Solver ID: ADAPT_FLEX_ESMV

Usage

from invert import Solver

# fwd = ...    (mne.Forward object)
# evoked = ... (mne.Evoked object)

solver = Solver("ADAPT_FLEX_ESMV")
solver.make_inverse_operator(fwd)
stc = solver.apply_inverse_operator(evoked)
stc.plot()

Overview

Adaptive multi-order diffusion-smoothed extension of an ESMV beamformer that selects the smoothing order per source location.

References

  1. Lukas Hecker (2025). Unpublished.
  2. Jonmohamadi, Y., Poudel, G., Innes, C., Weiss, D., Krueger, R., & Jones, R. (2014). Comparison of beamformers for EEG source signal reconstruction. Biomedical Signal Processing and Control, 14, 175-188.

API Reference

Bases: BaseSolver

Flexible-Extent Adaptive Eigenspace Minimum Variance Beamformer.

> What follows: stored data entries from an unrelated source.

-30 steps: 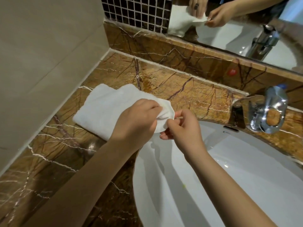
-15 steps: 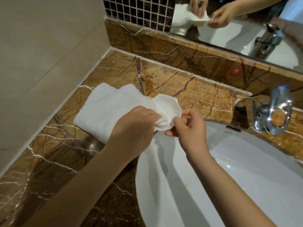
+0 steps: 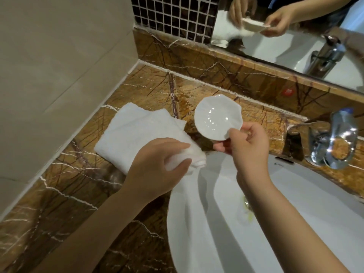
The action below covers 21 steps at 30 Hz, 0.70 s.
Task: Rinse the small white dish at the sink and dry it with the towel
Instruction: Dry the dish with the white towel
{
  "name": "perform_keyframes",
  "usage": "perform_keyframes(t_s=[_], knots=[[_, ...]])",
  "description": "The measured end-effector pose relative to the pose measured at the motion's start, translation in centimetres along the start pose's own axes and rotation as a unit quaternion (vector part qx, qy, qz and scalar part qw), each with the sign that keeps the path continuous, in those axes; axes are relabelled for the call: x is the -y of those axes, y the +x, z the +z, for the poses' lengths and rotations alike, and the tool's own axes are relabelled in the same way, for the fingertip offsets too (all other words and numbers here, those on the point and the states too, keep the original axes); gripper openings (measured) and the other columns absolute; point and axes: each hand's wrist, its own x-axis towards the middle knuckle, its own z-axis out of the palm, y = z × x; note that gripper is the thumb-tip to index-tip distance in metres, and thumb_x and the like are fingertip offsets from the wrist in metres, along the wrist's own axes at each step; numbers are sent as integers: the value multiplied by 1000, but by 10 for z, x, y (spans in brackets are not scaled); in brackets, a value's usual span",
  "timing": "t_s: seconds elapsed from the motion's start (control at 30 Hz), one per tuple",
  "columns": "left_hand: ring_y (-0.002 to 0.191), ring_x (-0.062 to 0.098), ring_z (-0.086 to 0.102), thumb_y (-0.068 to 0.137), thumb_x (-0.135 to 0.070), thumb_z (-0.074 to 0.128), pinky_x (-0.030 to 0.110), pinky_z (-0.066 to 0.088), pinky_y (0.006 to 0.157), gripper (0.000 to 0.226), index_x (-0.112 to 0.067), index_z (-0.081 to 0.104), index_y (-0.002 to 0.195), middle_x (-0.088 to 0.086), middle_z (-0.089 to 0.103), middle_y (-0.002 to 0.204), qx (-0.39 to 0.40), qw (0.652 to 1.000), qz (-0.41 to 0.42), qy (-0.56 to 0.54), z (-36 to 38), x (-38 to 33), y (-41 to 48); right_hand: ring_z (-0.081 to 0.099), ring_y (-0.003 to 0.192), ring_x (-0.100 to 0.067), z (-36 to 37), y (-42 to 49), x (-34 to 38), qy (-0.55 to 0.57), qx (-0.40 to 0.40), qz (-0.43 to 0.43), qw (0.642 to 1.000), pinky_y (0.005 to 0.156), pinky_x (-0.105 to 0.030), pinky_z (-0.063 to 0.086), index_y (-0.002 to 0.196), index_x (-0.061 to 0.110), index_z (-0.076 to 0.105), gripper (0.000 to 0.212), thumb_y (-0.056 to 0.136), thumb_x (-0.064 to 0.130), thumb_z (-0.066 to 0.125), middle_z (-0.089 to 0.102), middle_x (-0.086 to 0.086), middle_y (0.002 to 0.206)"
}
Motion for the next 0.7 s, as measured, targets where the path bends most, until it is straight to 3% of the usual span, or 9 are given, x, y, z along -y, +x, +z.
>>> perform_keyframes(t_s=[0.1, 0.2, 0.37, 0.43, 0.5, 0.53, 0.6, 0.63, 0.7], knots=[[78, 7, 61, 86, -27, 65, 20, 50, 76, 13, -37, 71, 91, 10, 71, 81, -22, 967, -116, -227, -12, -8, 8, 61, 39, -17, 9, 0, 17, 5, 66, -17, 998, 42, -26, 53, 84, 9, 49, 14, 85, -5, 49, 63, -6, 46], [66, 6, 64, 90, -23, 58, 17, 51, 56, 13, -24, 71, 88, -2, 71, 71, -32, 878, -219, -425, -21, -13, 18, 60, 38, -17, 24, -11, 23, -16, 147, -7, 989, 38, -24, 50, 86, 6, 53, 10, 86, -3, 51, 62, -6, 45], [85, 23, 71, 90, -8, 54, 27, 56, 62, 20, -5, 65, 107, 11, 74, 96, -81, 804, -265, -525, -28, -5, 12, 63, 44, -16, 39, -20, 18, 5, 199, 16, 980, 40, -21, 49, 90, 9, 61, 8, 92, 13, 55, 64, -4, 51], [78, 17, 70, 89, -5, 55, 24, 54, 58, 18, -1, 64, 104, 7, 74, 88, -109, 792, -277, -532, -30, -1, 9, 64, 60, -14, 38, -22, 8, -1, 157, 17, 987, 53, -24, 53, 90, 16, 65, 20, 94, 29, 50, 66, -2, 66], [65, 9, 67, 88, -3, 56, 21, 53, 55, 10, -5, 64, 93, -2, 72, 71, -135, 792, -289, -520, -31, 4, 8, 59, 79, 2, 30, -25, -10, -87, 82, 5, 993, 73, -19, 47, 94, 22, 63, 20, 93, 37, 50, 65, 1, 89], [58, 7, 65, 87, -2, 56, 20, 53, 53, 9, -7, 63, 88, -6, 69, 63, -144, 789, -292, -521, -31, 5, 7, 55, 84, 9, 26, -28, -18, -123, 55, 26, 991, 78, -16, 44, 99, 23, 60, 20, 91, 39, 52, 62, 2, 97], [53, 5, 64, 86, 0, 57, 20, 54, 54, 12, -10, 63, 82, -8, 67, 55, -163, 772, -306, -532, -31, 6, 7, 57, 93, -4, 20, -36, -31, -140, 42, 136, 980, 88, -32, 48, 111, 22, 52, 36, 86, 47, 58, 61, -1, 104], [54, 5, 65, 85, 1, 57, 22, 54, 54, 14, -11, 64, 81, -7, 67, 55, -172, 763, -314, -539, -32, 6, 7, 60, 94, -15, 19, -38, -35, -120, 52, 199, 971, 88, -41, 52, 115, 21, 49, 44, 83, 48, 62, 62, -3, 102], [59, 7, 67, 84, 1, 58, 24, 55, 56, 19, -9, 69, 73, -3, 70, 61, -181, 748, -325, -549, -32, 6, 7, 66, 85, -24, 21, -39, -35, -57, 85, 289, 952, 76, -41, 57, 110, 11, 53, 48, 78, 42, 70, 65, -6, 90]])
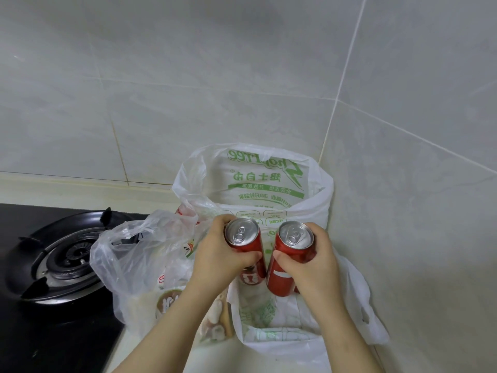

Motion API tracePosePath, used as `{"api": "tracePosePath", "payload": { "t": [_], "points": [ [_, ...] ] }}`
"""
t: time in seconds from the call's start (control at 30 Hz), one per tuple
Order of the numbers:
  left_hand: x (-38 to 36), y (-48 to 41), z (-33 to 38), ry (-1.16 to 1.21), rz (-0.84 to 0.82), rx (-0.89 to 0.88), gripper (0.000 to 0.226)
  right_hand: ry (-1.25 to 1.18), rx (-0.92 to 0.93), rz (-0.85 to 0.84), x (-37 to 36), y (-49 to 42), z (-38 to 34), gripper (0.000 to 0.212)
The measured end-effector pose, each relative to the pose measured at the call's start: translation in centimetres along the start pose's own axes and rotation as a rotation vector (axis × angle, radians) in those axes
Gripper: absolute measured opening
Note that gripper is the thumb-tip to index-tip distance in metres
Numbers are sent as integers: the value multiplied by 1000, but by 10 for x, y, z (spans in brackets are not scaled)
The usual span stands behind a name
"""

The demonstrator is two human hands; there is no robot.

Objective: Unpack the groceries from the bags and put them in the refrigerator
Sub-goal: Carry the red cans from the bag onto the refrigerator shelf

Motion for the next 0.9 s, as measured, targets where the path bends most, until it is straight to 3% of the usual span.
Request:
{"api": "tracePosePath", "payload": {
  "t": [0.43,0.9],
  "points": [
    [39,55,8,199,8,-35,67,-230,52,-233,-16,32,-36,63],
    [118,160,-20,49,292,167,58,-237,69,-604,-109,87,-69,58]
  ]
}}
Point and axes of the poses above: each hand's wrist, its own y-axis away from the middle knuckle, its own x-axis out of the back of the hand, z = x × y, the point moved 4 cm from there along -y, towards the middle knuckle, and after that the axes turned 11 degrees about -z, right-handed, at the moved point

Extends AdaptiveESMV with diffusion-smoothed leadfield dictionaries (the FLEX approach from Hecker et al. 2023). For each source location, the beamformer is evaluated at multiple smoothness orders (point source, small patch, medium patch, ...) and the order yielding the highest beamformer output power is selected. The corresponding gradient matrix maps the smoothed source estimate back to the original source grid.

This allows the beamformer to adapt its spatial resolution per source: - Isolated point sources: order 0 (standard beamformer, no smoothing) - Extended patch sources: higher order (diffusion-smoothed leadfield)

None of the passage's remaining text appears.